Is there a good way to get a human-friendly printout of firewall rules for documentation purposes? I realize I can export the configuration, but that shows the commands to insert the rules instead of just the rules themselves. That may have to work, but I was hoping for someway to print the rules in a friendly version for firewall rules.
If not, is there some third-party application that makes it easy to document firewall rules, even if they have to be typed in manually?
Thanks.
I’m not entirely sure what you’re looking for. What kind of ‘friendly’ format are you looking for?
How would you want the following to be displayed, for example?
/ip firewall filter
add chain=forward dst-address=192.168.1.10 protocol=tcp dst-port=80 src-address=172.16.1.0/24 action=accept
I don’t know really. I was thinking there might be some software that puts firewall rules in categories and in some way that most people would be able to read them.
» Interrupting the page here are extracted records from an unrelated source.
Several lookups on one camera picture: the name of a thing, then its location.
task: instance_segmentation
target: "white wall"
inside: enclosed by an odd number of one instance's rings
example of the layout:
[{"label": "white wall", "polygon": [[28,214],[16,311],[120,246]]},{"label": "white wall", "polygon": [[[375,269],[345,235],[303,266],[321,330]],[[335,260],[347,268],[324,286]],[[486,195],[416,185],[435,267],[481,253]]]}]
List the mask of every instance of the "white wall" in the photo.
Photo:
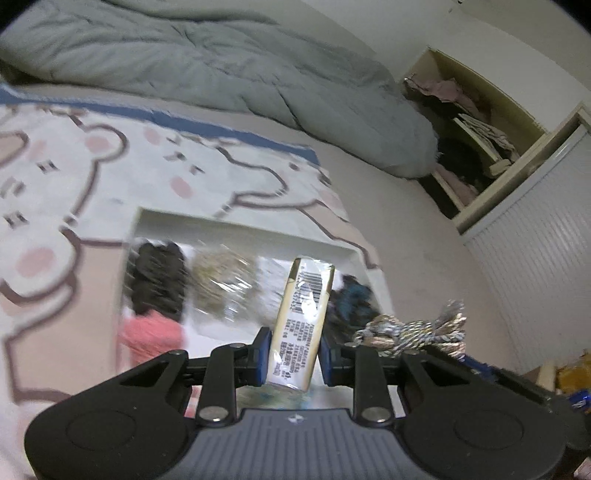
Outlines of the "white wall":
[{"label": "white wall", "polygon": [[591,35],[551,0],[465,0],[469,15],[519,38],[591,89]]}]

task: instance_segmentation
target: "metal pivot screw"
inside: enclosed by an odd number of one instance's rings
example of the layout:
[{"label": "metal pivot screw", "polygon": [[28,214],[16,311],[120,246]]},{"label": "metal pivot screw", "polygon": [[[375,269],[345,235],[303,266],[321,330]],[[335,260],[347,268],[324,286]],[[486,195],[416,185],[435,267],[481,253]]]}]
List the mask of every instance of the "metal pivot screw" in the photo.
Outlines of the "metal pivot screw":
[{"label": "metal pivot screw", "polygon": [[391,417],[391,414],[383,407],[370,407],[361,412],[361,416],[367,421],[383,423]]},{"label": "metal pivot screw", "polygon": [[228,413],[224,407],[205,407],[199,411],[199,417],[207,421],[222,421]]}]

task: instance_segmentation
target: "blue rug border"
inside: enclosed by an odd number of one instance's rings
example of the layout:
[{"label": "blue rug border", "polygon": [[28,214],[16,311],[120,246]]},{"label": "blue rug border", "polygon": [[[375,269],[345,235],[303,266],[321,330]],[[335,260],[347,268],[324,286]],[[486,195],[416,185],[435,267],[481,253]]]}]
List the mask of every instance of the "blue rug border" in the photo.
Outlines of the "blue rug border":
[{"label": "blue rug border", "polygon": [[14,105],[19,103],[53,103],[55,105],[69,105],[85,108],[94,112],[119,115],[137,120],[146,120],[164,128],[171,128],[181,132],[201,135],[202,137],[232,137],[249,145],[253,145],[254,147],[271,148],[273,150],[293,153],[305,158],[314,165],[320,166],[320,161],[316,156],[316,152],[310,147],[283,144],[251,132],[243,132],[223,127],[221,125],[208,124],[182,116],[171,115],[170,113],[161,110],[107,103],[97,99],[44,97],[27,92],[20,92],[6,83],[0,85],[0,103],[4,105]]}]

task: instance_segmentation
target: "folded clothes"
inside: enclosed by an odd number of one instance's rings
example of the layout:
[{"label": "folded clothes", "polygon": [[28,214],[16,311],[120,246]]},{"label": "folded clothes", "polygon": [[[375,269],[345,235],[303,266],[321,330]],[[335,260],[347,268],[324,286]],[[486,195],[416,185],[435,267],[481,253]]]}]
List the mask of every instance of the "folded clothes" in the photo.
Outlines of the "folded clothes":
[{"label": "folded clothes", "polygon": [[517,153],[517,149],[511,142],[509,142],[507,134],[503,132],[503,130],[499,130],[492,125],[481,122],[476,118],[472,118],[470,115],[466,115],[465,113],[460,113],[459,117],[469,129],[476,133],[476,135],[487,141],[492,141],[492,146],[494,149],[499,151],[499,149],[495,147],[496,144],[501,149],[499,155],[502,158],[511,160],[511,163],[514,163],[517,161],[517,159],[519,159],[519,153]]},{"label": "folded clothes", "polygon": [[165,317],[180,321],[183,311],[187,270],[178,245],[142,244],[133,260],[131,301],[134,312],[143,315],[156,310]]},{"label": "folded clothes", "polygon": [[454,138],[440,138],[437,142],[437,162],[468,185],[484,182],[482,162],[476,150]]}]

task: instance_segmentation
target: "wooden shelf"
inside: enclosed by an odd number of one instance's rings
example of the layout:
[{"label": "wooden shelf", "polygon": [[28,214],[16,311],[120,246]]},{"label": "wooden shelf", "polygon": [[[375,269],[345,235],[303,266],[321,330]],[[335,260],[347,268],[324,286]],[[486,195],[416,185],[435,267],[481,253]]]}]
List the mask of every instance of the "wooden shelf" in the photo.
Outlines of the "wooden shelf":
[{"label": "wooden shelf", "polygon": [[[512,182],[507,180],[509,177],[514,178],[518,173],[521,175],[523,165],[531,167],[533,152],[545,144],[547,132],[523,107],[498,87],[439,50],[428,48],[405,77],[413,77],[416,80],[455,79],[465,94],[477,101],[480,111],[488,118],[487,123],[503,131],[521,156],[504,173],[498,174],[496,180],[466,206],[441,175],[433,173],[433,179],[459,210],[453,218],[453,223],[462,233],[488,213],[499,199],[502,199],[503,194],[510,193],[506,184]],[[422,97],[417,97],[416,92],[408,88],[406,95],[417,101],[417,109],[431,122],[439,138],[454,138],[472,147],[478,153],[483,172],[488,173],[487,176],[491,175],[489,168],[502,160],[494,148],[485,144],[460,118],[451,120],[449,116],[440,116],[438,112],[422,104]]]},{"label": "wooden shelf", "polygon": [[457,126],[459,126],[462,129],[462,131],[467,135],[467,137],[469,139],[469,143],[472,145],[472,147],[476,151],[484,152],[484,154],[486,155],[486,160],[484,160],[484,163],[487,164],[486,166],[492,165],[493,163],[496,163],[496,162],[502,160],[501,156],[499,155],[499,153],[496,150],[491,149],[488,145],[486,145],[478,137],[478,135],[476,135],[470,128],[468,128],[466,126],[466,124],[464,124],[464,122],[462,122],[459,118],[454,118],[453,122]]},{"label": "wooden shelf", "polygon": [[433,176],[433,178],[435,180],[437,180],[437,183],[445,191],[447,196],[450,198],[450,200],[453,202],[453,204],[456,206],[456,208],[458,210],[462,211],[464,208],[466,208],[466,206],[460,200],[460,197],[456,195],[456,192],[454,192],[452,190],[452,188],[449,186],[448,182],[446,182],[443,179],[443,177],[441,175],[439,175],[438,172],[434,171],[433,173],[431,173],[431,175]]}]
Not necessarily, but perhaps something like this. I could probably do something to parse the configuration and generate something, but I don’t want to re-invent anything that already exists.
Forward:
Source: 172.16.1.0/24 Interface: AAA
Destination:192.168.1.10:80TCP
ACCEPT
Source: ANY
Destination: 1.1.1.1:999UDP Interface: BBB
ACCEPT
CHAIN_B:
Source: 2.2.2.2/32
Destination: ANY
DROP
INPUT:
Source…
etc…
I’m not aware of anything that performs that task. Maybe someone else does.
That said, personally I find RouterOS firewall filter rules fairly easy to read. It wouldn’t be hard to write a Perl script to parse them.